No worries and fwiw, you are comfortable with working inside of the case whereas someone not so savvy could take it upon themselves to do the same thing and have mishap.
 
Yeah that's understandable. I quite like to get hands on, and I've stripped down and rebuilt a pc quite a few times over the years for things like cleaning, troubleshooting etc.. While installing the components I did strip it down fully to clean all the fans, case, stuff like that, and tried to get the spare pc running with my old GPU as my partners laptop is on its way out. Thankfully I tested it before building it back into the case as I found the mobo fried itself, second one that pc has claimed, and I'm done spending more money on getting that old dog back to life. Though apart from the "basics", I don't know much else, I'm more conformable with the software side of things.
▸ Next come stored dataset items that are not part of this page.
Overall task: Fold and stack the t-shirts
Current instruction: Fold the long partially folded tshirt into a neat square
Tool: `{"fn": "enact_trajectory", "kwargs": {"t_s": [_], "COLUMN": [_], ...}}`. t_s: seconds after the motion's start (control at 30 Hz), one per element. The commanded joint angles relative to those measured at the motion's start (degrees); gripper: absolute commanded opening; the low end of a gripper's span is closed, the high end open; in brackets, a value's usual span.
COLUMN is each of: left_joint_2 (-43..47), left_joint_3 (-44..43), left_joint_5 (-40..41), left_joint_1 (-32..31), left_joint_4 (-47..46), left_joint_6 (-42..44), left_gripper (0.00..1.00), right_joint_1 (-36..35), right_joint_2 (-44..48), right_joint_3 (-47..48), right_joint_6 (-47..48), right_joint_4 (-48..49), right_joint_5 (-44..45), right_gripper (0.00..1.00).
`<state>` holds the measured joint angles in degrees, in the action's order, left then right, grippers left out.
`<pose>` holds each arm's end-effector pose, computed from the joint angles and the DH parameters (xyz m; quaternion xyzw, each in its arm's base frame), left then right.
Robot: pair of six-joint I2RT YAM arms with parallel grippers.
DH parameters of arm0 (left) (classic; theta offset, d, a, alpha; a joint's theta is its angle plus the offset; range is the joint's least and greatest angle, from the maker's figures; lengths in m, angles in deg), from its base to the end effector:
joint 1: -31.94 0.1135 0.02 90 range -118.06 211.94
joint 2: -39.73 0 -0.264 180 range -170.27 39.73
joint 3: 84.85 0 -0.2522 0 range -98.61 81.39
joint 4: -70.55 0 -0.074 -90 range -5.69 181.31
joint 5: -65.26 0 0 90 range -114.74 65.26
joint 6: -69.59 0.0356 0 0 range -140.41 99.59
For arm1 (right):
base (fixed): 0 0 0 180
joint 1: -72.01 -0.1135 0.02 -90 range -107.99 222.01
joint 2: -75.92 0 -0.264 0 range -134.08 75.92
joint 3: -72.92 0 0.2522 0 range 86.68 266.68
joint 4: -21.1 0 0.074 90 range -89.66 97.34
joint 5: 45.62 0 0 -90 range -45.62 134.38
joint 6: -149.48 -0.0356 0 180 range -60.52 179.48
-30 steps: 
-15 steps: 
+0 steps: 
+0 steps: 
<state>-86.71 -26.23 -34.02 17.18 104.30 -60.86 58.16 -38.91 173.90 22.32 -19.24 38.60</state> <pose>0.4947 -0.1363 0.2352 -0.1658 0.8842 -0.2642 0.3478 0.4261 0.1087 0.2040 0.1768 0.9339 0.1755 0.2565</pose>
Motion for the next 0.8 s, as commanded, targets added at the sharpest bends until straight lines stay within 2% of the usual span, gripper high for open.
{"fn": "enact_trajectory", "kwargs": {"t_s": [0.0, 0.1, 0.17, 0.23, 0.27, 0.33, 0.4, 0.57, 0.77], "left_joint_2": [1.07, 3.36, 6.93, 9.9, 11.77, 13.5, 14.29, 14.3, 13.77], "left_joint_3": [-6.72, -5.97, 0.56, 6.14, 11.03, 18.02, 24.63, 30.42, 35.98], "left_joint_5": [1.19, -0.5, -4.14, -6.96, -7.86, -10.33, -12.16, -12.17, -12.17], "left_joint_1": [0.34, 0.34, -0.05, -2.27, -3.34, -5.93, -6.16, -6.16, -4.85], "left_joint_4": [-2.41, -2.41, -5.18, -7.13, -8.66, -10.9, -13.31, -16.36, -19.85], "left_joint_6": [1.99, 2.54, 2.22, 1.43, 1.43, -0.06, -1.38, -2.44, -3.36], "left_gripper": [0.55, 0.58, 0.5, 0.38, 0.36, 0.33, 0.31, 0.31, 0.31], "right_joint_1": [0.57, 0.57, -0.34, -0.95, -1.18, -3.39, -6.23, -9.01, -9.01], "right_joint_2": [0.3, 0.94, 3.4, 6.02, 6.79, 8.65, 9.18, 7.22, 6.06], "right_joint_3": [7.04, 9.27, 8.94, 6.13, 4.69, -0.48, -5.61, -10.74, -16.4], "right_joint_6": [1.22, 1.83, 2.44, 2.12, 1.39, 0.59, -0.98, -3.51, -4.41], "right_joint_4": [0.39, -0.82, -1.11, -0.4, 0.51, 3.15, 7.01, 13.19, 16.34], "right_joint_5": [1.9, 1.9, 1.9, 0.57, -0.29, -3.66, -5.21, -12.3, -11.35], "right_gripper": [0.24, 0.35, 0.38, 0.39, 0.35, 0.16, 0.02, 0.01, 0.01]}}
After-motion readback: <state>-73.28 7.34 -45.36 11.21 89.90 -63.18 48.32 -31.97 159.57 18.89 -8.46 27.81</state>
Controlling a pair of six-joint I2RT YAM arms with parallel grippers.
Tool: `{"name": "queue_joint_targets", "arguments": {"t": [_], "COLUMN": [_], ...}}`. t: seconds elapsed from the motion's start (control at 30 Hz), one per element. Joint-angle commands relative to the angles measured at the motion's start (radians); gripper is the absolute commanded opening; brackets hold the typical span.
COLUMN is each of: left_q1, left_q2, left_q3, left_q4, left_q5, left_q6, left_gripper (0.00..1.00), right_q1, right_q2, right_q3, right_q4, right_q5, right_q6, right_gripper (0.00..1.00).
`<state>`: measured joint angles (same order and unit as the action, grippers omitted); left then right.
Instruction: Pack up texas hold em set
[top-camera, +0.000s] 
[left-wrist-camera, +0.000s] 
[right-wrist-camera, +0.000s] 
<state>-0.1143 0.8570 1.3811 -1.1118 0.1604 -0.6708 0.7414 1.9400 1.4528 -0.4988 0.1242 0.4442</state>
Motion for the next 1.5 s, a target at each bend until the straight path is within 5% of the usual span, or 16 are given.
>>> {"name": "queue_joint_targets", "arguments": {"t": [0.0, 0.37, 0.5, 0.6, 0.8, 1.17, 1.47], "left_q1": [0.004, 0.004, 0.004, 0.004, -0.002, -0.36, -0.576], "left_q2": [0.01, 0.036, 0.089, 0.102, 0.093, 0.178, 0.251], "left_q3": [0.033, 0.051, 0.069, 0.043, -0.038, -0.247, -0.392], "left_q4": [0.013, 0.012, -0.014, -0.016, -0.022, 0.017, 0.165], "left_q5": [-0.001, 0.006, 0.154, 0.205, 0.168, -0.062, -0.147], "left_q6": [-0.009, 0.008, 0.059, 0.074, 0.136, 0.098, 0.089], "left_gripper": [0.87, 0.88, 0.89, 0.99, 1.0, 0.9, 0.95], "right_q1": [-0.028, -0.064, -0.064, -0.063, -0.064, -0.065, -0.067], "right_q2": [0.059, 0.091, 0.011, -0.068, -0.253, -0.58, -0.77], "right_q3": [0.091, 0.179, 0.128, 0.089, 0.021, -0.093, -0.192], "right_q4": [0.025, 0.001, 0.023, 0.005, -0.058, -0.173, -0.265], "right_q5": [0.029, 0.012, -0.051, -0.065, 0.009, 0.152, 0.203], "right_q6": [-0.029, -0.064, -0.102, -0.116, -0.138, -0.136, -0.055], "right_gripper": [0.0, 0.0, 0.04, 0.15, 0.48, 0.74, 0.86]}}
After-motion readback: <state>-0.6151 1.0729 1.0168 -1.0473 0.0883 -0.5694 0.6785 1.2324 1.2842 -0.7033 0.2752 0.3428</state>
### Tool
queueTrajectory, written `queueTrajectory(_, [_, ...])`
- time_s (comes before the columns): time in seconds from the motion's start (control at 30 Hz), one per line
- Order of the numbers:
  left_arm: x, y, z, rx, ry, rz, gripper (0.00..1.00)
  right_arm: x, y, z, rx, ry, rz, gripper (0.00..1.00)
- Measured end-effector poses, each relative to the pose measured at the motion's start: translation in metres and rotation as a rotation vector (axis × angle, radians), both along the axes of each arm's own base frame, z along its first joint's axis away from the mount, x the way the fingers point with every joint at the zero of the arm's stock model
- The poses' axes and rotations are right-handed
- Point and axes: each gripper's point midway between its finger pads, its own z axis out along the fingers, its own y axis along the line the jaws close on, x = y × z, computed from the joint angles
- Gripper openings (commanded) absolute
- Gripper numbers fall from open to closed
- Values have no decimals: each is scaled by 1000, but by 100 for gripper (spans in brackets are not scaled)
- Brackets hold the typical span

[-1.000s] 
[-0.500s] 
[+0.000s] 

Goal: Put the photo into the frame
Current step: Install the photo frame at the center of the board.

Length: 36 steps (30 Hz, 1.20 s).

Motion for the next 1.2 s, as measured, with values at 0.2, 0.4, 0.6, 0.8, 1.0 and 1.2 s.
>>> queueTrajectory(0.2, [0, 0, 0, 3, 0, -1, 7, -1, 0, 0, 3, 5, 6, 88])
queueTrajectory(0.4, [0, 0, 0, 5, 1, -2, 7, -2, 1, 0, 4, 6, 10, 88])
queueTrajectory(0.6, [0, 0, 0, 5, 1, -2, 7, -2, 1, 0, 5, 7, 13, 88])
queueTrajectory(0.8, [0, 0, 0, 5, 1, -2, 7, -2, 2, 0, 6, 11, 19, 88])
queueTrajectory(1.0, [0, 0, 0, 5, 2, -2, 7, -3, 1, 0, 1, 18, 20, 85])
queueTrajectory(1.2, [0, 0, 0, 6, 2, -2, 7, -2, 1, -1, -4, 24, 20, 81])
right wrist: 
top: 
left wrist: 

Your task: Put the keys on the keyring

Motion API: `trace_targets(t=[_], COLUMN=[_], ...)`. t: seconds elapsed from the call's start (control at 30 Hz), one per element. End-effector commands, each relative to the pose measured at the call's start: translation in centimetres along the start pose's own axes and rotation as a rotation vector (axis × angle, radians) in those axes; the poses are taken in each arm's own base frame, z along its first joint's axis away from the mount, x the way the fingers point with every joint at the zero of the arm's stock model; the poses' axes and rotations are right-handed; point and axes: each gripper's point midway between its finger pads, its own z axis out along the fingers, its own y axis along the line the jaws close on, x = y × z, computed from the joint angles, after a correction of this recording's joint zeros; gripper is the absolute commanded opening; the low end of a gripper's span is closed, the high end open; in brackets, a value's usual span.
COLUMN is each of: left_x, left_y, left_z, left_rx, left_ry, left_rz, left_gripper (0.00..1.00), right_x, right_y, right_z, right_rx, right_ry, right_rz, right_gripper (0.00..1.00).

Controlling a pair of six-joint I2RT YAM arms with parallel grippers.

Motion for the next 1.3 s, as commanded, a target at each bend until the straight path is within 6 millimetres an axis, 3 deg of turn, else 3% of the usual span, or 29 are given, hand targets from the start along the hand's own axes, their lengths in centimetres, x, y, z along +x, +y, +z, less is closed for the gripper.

Anyways, the issue has happened yet again. I wasn't at my PC when it happened, however it couldn't have been more than 30 minutes between the last check in and when I found it. Same exact issue - Black screen, monitors have signal, unresponsive to even the power button. I wasn't able to remote in to see if it's identical as Virgin Media has gone for a nap leaving me without Internet, however it looked identical to what I'm unfortunately used to by now.

The PC has been idling all day apart from a short 10 minute load from a early afternoon session of Beat Saber. The only loads it's experienced since clearing CMOS have been the same games I played during the 2 stints of it working - Cyberpunk 2077 (Raytracing Ultra preset), Final Fantasy XV (Ultra + 4K Texture DLC) and Star Citizen (Ultra) . The only thing I did differently was monitor gpu temps using hwinfo64 on the off chance it's what's causing it, but the gpu has stayed at around 46C idle and 52C on heavy loads.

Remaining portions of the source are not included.